Daisuke’s heart skipped a terrified beat as he stared up at the looming monster, but then a fiery eye winked at him from behind the mask and Daisuke found that he wasn’t scared any more. There was a fire in his chest – wrapping itself around his heart – and as Fladramon surged forwards Daisuke heard himself cheer. He darted beneath the Monochromon’s jaw and closed it with a swift punch, leaving him to swallow his own fire as Hikari rolled to her feet and sprinted towards Tailmon who was staring at the fight.

“Fladramon!”

“He evolved…” Hikari exclaimed. Her face lit up with a smile. “He evolved! We can fight back!”

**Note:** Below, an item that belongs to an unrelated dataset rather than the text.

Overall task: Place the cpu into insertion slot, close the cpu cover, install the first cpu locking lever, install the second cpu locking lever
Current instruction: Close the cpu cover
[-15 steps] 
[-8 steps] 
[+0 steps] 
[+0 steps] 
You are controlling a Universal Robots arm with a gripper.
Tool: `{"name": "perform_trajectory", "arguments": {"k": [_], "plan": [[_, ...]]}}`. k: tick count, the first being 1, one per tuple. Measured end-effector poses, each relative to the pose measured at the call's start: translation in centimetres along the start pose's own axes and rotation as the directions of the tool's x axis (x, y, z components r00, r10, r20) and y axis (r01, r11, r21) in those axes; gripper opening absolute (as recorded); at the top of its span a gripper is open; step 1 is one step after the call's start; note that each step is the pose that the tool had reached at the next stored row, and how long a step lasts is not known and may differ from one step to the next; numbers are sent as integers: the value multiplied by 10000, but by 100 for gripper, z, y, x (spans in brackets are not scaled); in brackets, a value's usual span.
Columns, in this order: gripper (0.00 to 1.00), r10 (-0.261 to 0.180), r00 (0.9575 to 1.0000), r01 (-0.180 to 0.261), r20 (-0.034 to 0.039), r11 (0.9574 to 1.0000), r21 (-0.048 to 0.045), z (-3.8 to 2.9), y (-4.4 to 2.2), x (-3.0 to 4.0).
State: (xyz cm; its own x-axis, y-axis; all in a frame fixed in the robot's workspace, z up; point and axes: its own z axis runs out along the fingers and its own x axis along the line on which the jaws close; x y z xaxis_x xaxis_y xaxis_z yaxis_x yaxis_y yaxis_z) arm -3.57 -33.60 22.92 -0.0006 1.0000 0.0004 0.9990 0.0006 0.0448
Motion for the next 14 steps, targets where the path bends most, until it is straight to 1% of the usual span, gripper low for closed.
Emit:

Fladramon rushed at Monochromon with fire on his claws. He held Monochromon’s shoulders in each of his burning hands and pushed the monster away from the mouth of the cave, putting more distance between the fight and Daisuke.

“Vee- Fladramon!” Daisuke hollered. “Be careful!” Hikari giggled, her eyes shining as she watched Fladramon draw Monochromon further away from them.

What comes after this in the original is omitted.